Prostate biopsy is often recommended based on increases in prostate specific antigen and/or abnormal digital rectal examination. We investigated the stability of a single positive test during the next 3 consecutive years.
A total of 2,578 participants in a San Antonio screening cohort with 2 or more consecutive annual prostate specific antigen and digital rectal examination tests were identified. Occurrences of an increased prostate specific antigen (2.5 ng/ml or greater) followed by 1 or more nonincreased prostate specific antigen results were compared with similar fluctuations of digital rectal examination from abnormal to normal.

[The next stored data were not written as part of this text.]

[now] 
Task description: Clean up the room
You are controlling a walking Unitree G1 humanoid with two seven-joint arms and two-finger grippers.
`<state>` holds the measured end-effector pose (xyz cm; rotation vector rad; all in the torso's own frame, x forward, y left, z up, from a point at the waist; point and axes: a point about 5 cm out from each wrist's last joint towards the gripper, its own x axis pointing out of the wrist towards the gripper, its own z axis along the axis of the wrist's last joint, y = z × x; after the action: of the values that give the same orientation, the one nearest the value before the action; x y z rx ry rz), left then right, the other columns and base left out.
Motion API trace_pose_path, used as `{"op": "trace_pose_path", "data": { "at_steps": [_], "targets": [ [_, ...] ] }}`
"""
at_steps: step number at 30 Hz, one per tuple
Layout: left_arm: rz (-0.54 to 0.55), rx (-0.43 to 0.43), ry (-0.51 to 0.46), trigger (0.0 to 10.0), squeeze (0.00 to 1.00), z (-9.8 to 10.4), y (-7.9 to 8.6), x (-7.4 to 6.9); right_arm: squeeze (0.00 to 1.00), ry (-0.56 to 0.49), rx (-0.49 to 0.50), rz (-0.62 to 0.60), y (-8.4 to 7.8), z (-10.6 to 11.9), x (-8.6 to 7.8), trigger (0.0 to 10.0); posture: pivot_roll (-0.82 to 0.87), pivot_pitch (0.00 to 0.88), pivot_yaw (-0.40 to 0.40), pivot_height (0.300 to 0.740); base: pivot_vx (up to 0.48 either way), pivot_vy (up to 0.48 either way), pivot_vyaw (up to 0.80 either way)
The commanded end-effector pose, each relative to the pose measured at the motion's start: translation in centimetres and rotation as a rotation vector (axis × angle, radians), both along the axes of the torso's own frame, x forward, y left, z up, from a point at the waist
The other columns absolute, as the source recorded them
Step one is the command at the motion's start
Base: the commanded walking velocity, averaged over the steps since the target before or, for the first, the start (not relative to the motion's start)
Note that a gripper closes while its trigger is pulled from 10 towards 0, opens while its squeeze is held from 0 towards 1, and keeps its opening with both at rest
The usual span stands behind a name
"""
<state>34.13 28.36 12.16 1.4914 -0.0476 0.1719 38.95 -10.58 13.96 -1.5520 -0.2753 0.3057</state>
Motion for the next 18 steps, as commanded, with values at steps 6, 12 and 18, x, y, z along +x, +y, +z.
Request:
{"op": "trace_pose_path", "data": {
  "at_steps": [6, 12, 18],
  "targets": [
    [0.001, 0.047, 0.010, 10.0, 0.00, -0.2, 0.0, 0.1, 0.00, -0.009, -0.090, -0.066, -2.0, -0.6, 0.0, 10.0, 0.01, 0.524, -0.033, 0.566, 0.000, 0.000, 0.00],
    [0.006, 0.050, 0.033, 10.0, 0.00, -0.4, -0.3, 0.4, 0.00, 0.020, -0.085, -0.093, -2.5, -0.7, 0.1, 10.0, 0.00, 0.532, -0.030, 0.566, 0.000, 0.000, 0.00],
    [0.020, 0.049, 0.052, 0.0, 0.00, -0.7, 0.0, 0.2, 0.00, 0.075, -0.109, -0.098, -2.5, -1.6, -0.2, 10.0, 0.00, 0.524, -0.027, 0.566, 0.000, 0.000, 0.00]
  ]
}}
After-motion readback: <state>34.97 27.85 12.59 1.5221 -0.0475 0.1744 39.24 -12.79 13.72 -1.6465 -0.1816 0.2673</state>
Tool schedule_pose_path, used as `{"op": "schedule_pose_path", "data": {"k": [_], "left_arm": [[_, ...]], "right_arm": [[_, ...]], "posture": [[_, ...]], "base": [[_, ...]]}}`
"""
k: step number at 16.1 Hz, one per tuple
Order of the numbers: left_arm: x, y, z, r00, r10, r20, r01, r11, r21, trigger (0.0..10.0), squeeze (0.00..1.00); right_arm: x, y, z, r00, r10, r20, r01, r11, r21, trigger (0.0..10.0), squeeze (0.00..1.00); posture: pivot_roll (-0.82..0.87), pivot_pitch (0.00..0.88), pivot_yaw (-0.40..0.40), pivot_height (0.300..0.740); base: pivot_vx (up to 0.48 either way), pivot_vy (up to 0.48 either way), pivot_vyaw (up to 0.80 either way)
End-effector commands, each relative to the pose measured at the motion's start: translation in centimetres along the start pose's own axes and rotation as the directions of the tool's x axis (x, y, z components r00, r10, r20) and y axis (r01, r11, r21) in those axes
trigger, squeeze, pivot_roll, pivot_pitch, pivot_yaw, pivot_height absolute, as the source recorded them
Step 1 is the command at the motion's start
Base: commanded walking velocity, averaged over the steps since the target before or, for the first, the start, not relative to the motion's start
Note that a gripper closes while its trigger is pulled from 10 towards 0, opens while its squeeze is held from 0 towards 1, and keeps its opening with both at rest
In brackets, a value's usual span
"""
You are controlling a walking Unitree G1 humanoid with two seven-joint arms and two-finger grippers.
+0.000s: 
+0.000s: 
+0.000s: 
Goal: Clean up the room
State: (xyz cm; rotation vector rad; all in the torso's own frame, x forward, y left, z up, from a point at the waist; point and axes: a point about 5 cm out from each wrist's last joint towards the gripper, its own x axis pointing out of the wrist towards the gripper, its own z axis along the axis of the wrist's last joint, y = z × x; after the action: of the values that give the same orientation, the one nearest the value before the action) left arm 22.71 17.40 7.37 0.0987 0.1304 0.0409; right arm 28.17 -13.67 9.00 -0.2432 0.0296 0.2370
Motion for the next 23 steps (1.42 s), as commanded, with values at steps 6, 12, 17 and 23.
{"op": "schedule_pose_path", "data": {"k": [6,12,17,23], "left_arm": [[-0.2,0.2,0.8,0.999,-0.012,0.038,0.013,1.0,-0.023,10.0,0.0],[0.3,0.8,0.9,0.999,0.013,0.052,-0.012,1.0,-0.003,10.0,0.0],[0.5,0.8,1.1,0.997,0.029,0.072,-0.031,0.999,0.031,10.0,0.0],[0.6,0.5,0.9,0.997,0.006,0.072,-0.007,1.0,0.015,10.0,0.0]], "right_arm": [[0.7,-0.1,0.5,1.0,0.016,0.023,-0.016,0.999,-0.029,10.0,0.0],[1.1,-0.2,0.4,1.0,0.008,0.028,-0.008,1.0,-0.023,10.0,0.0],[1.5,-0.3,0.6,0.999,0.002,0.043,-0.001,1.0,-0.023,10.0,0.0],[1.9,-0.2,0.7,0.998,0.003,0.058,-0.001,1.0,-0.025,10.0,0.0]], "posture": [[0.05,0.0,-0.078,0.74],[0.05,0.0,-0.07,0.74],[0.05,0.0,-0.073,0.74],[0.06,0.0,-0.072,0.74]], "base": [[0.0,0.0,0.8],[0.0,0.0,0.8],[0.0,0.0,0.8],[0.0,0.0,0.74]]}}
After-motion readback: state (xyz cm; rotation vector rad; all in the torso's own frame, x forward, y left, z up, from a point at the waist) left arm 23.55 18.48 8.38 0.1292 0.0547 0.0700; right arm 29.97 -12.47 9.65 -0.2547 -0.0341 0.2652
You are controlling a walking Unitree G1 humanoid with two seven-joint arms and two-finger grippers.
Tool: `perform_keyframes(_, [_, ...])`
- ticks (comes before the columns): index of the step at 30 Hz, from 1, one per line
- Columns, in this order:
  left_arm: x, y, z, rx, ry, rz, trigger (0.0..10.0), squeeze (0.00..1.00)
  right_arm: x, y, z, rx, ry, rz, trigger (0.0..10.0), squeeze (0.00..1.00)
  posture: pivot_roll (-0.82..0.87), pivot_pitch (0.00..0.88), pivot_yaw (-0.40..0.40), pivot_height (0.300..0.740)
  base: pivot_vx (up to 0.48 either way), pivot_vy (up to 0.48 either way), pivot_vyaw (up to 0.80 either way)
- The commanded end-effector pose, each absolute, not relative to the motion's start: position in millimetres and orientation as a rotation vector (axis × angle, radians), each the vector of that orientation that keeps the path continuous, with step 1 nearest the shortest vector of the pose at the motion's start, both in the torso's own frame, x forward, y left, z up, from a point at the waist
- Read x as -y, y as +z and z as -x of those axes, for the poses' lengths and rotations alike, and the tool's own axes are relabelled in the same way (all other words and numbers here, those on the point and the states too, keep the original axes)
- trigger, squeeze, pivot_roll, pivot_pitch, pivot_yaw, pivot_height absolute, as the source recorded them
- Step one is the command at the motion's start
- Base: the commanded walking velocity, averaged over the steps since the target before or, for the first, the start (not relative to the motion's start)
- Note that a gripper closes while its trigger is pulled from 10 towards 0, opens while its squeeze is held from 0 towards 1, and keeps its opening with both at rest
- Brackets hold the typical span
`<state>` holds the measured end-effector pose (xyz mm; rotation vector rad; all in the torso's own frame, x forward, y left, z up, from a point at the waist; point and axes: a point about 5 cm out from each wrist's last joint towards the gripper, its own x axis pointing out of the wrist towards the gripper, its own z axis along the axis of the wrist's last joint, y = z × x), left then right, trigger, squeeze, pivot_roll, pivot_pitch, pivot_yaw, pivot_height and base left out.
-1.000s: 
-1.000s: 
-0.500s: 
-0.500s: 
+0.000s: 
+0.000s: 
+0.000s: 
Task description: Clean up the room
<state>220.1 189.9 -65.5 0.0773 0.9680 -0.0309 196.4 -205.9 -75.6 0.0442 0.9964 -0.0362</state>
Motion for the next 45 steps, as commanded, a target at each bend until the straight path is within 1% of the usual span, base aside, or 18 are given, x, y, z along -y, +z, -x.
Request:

In 2,272 men who did not have a biopsy during the study, in 23.3% of 744 incidences of an increased prostate specific antigen with 1 year of followup, the next prostate specific antigen was not increased. In 19.5% of 462 incidences of an increased prostate specific antigen with 2 years of followup, the next 2 consecutive prostate specific antigen levels were not increased. Finally, in 17.5% of 285 incidences of an increased prostate specific antigen with 3 years of followup, the next 3 consecutive prostate specific antigens were not increased. Rates were similar but lower in 221 men with 1 or more negative biopsies during the study and in 85 men in whom prostate cancer eventually developed during the study. In contrast, approximately 70% of abnormal digital rectal examinations were normal the following year even in patients with prostate cancer, and in the majority of incidences remained normal the next 2 to 3 consecutive years.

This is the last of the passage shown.